To do: From the entries below, retype only the lines from the one with "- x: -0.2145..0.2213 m" through the one with "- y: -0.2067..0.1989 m", exactly as written.

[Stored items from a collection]

[Start of section]

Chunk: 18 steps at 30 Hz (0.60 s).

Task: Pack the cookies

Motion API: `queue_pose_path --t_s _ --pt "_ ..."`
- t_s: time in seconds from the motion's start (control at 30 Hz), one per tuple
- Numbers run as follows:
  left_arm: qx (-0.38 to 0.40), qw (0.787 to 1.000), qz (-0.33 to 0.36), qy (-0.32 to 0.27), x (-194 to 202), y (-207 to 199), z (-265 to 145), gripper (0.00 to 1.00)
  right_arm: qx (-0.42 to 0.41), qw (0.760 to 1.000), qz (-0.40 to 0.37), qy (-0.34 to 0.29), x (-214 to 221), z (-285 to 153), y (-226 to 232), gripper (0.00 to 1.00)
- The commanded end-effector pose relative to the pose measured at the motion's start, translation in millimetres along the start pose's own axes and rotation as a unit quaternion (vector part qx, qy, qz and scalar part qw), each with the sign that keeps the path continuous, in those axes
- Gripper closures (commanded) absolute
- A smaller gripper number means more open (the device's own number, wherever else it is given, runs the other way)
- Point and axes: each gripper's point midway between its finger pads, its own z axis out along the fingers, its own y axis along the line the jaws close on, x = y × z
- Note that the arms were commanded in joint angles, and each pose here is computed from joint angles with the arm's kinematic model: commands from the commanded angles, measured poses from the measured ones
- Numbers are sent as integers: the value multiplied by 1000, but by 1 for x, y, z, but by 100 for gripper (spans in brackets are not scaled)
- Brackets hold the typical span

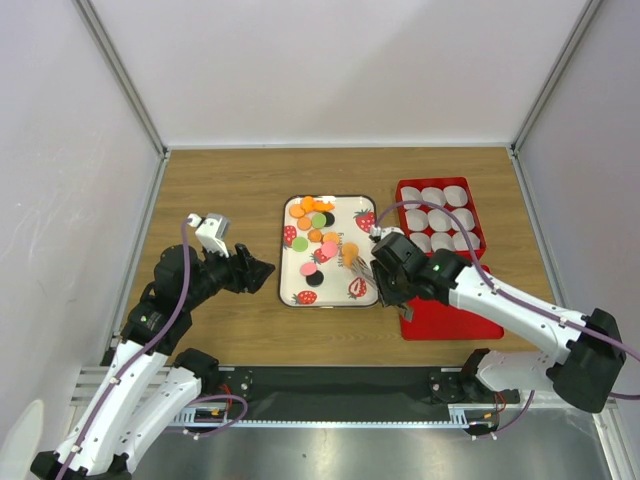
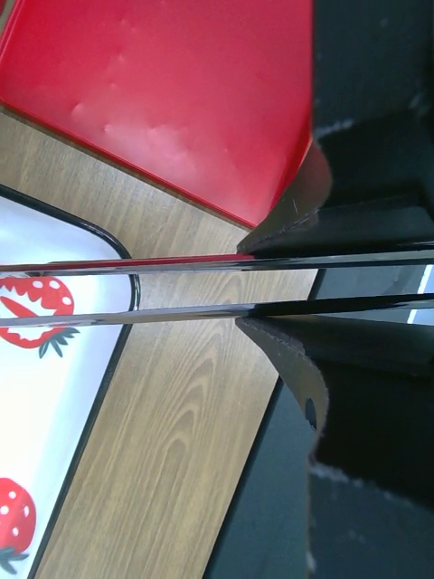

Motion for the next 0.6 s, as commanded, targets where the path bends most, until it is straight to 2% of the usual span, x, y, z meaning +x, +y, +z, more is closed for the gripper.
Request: queue_pose_path --t_s 0.0,0.33,0.57 --pt "17 1000 16 -12 -5 -6 0 31 -25 999 4 -32 -19 -20 7 76" --pt "16 1000 15 -13 -5 -6 0 32 -32 997 19 -62 -45 -38 1 80" --pt "16 1000 15 -10 -5 -5 1 32 -18 990 71 -120 -106 -56 -41 82"
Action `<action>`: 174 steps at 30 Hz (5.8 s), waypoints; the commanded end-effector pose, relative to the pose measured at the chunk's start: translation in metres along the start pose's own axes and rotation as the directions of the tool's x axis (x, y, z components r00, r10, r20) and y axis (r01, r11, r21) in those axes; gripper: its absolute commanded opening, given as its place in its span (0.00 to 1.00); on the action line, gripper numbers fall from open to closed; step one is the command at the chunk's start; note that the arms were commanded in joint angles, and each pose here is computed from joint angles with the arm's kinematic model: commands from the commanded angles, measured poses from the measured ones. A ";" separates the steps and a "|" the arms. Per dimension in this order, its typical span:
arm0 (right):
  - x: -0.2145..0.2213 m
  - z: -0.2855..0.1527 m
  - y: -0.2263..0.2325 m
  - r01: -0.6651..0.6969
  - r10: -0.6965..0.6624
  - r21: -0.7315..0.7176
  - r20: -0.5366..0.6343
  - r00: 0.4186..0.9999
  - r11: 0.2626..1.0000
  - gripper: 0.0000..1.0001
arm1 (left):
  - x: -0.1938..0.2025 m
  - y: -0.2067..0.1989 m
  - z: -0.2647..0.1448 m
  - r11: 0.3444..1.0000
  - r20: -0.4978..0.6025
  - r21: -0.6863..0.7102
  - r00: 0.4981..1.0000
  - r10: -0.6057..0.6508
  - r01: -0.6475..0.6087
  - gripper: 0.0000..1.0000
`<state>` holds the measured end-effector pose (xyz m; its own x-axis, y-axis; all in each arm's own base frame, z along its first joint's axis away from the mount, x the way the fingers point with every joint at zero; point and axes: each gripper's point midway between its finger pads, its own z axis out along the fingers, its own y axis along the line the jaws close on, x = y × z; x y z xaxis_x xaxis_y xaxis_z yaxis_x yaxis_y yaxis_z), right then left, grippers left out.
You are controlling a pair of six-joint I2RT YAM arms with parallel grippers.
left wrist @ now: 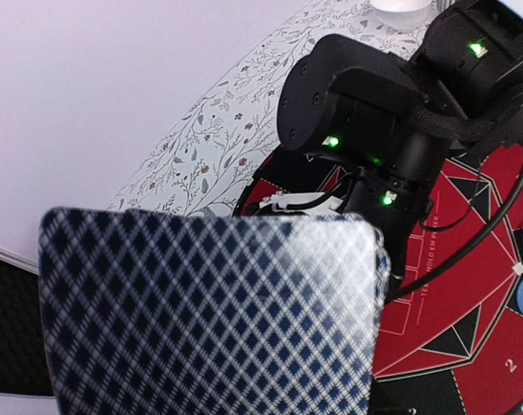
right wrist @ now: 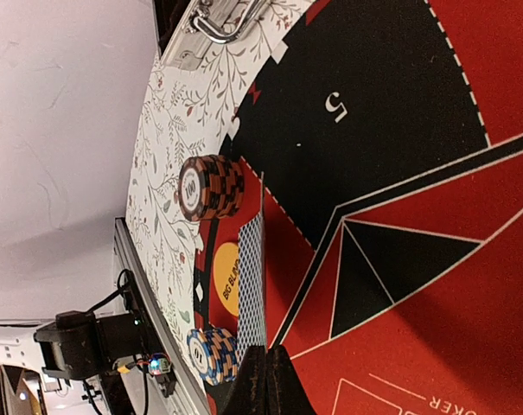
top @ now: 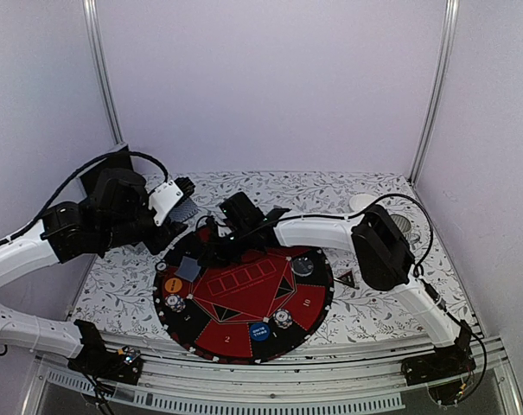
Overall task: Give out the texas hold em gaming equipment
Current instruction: Place the poker card in the big blind area, then pick up the poker card from the face-down deck piles.
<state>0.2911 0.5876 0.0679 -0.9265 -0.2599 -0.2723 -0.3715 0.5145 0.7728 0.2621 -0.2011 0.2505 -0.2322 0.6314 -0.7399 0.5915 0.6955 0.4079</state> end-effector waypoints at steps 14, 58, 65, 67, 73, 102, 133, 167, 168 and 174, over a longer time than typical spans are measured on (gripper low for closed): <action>-0.049 0.031 -0.040 -0.215 0.213 -0.002 0.151 0.965 0.977 0.02 | -0.004 0.008 -0.011 0.999 0.043 -0.005 0.999 -0.031 0.031 0.48; 0.000 -0.197 0.191 0.650 -0.576 -0.263 0.310 0.756 0.713 0.99 | -0.020 -0.041 -0.024 0.963 0.157 0.230 0.982 0.106 -0.141 0.46; -0.004 -0.164 0.177 0.613 -0.554 -0.278 0.265 0.789 0.740 0.99 | -0.022 -0.045 -0.019 0.959 0.154 0.241 0.982 0.111 -0.147 0.46; -0.004 -0.158 0.179 0.612 -0.555 -0.285 0.260 0.790 0.737 0.99 | -0.021 -0.046 -0.018 0.959 0.151 0.241 0.982 0.114 -0.148 0.46; -0.018 -0.146 0.161 0.579 -0.530 -0.178 0.259 0.808 0.796 1.00 | -0.023 -0.046 -0.018 0.959 0.160 0.241 0.981 0.112 -0.149 0.46; -0.010 -0.183 0.177 0.638 -0.597 -0.109 0.262 0.758 0.763 0.79 | -0.011 -0.045 -0.010 0.966 0.126 0.213 0.985 0.120 -0.145 0.45; -0.005 -0.192 0.177 0.637 -0.607 -0.073 0.239 0.758 0.767 0.09 | -0.001 -0.048 -0.001 0.967 0.099 0.207 0.986 0.132 -0.151 0.45; -0.003 -0.213 0.193 0.662 -0.614 -0.138 0.272 0.741 0.737 0.02 | -0.005 -0.048 0.003 0.978 0.128 0.200 0.991 0.041 -0.066 0.45; -0.004 -0.215 0.193 0.661 -0.613 -0.136 0.274 0.741 0.738 0.02 | -0.004 -0.047 0.004 0.978 0.124 0.198 0.992 0.037 -0.062 0.45; -0.012 -0.223 0.186 0.638 -0.591 -0.106 0.287 0.754 0.763 0.02 | -0.001 -0.045 0.004 0.981 0.122 0.189 0.992 0.007 -0.030 0.45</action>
<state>0.2427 0.5168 0.3073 -0.5157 -0.3344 -0.7888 -0.8551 0.1430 0.4984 0.2379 -0.2341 0.2286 -0.1264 0.6246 -0.7706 0.7451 0.5726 0.3420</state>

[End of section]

Expected output:
  - x: -0.2145..0.2213 m
  - z: -0.2855..0.1527 m
  - y: -0.2263..0.2325 m
  - r01: -0.6651..0.6969
  - r10: -0.6965..0.6624
  - r21: -0.7315..0.7176
  - r20: -0.5366..0.6343
  - r00: 0.4186..0.9999
  - r11: 0.2626..1.0000
  - gripper: 0.0000..1.0001
arm1 (left):
  - x: -0.1938..0.2025 m
  - y: -0.2067..0.1989 m

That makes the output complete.